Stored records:
BEGIN
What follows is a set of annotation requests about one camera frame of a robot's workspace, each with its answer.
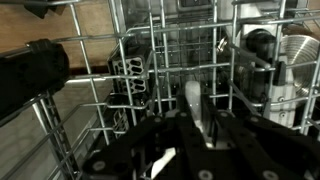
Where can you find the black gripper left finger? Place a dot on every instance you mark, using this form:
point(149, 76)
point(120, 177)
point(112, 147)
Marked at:
point(140, 150)

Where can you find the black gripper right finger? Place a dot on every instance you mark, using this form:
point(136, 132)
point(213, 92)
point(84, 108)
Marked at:
point(263, 150)

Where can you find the white cup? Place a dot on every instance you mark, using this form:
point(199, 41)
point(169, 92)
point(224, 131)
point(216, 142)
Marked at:
point(194, 100)

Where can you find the stainless dishwasher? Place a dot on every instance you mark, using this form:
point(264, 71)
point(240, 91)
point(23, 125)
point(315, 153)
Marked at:
point(300, 63)

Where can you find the black cutlery basket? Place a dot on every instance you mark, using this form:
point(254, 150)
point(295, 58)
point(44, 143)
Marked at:
point(131, 73)

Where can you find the black cylindrical rack item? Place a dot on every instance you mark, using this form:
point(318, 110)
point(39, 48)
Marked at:
point(33, 76)
END
*PROBLEM STATEMENT*
Filter the records down to the lines containing the word "finger", and copy those.

*EXERCISE SOLUTION*
Where can you find the black gripper left finger? Place a dot on every instance you mark, using this form:
Where can you find the black gripper right finger? Place a dot on every instance you mark, using this form:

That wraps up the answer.